Fujisaki masih belum diselamatkan. Jika aku membiarkannya, dia mungkin akan langsung berlari menorobos ke dalam hujan, tidak peduli seberapa basah tubuhnya. Itu sebabnya aku harus menghentikannya. Aku harus menyelamatkannya.

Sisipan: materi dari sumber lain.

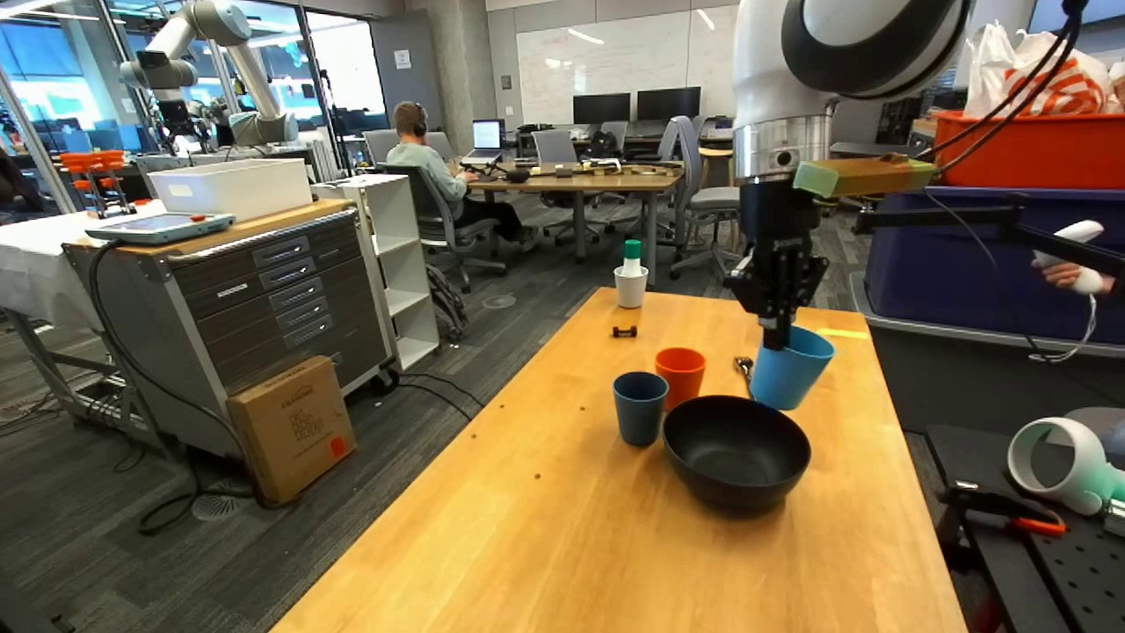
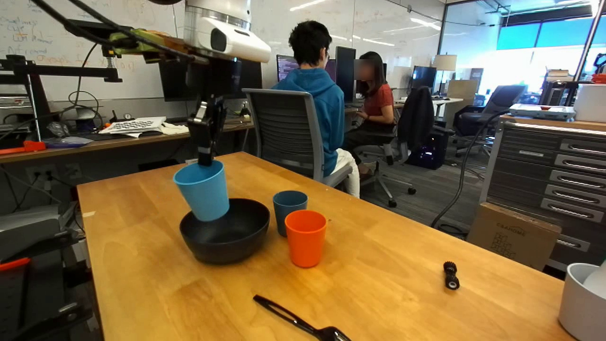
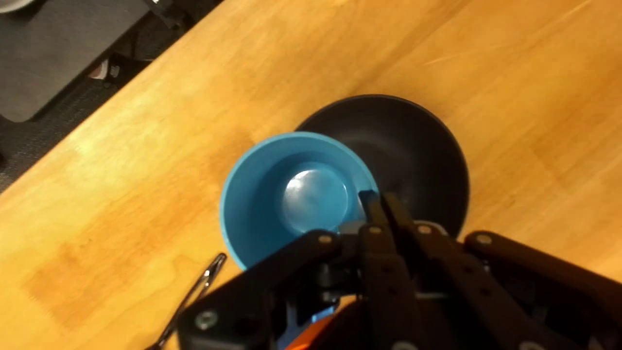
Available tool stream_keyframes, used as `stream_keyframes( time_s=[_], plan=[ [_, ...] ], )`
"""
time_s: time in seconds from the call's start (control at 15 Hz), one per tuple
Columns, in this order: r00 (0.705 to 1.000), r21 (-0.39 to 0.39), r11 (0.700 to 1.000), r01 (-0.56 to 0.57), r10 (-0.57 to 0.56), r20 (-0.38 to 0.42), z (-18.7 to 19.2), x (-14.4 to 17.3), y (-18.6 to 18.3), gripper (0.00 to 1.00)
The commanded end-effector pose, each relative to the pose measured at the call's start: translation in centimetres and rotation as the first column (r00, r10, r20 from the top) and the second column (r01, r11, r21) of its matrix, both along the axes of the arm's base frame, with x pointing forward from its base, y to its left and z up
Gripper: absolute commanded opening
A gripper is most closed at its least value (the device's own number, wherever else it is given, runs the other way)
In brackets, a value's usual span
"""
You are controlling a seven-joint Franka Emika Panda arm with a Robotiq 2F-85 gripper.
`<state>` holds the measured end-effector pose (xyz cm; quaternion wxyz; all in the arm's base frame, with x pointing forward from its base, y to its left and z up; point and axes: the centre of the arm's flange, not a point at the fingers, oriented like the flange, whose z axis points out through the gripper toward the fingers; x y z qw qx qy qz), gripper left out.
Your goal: Put the blue cup in the black bowl, then put the green and orange cups on top of the blue cup then put the black object in the orange cup
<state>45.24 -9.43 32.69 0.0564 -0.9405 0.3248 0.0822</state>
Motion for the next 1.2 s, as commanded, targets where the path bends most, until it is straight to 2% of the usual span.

Oleh karena itu, aku perlu memberitahunya

“Serahkan saja sisanya padaku, oke?”

Aku membuang kaleng kosong kakao ke tempat sampah. Ketika aku berbalik, aku melihat Fujisaki yang kebingungan.

“Yang dikhawatirkan Fujisaki adalah kamu mungkin merasa takut lagi, ‘kan? Jika aku menghadapi pelakunya, Kamu tidak perlu mencemaskan itu. Apa aku benar?”

“Ya tapi …”

Ada keraguan di wajah Fujisaki. Dia pasti khawatir apa itu keputusan yang tepat untuk melibatkanku ke dalam masalahnya...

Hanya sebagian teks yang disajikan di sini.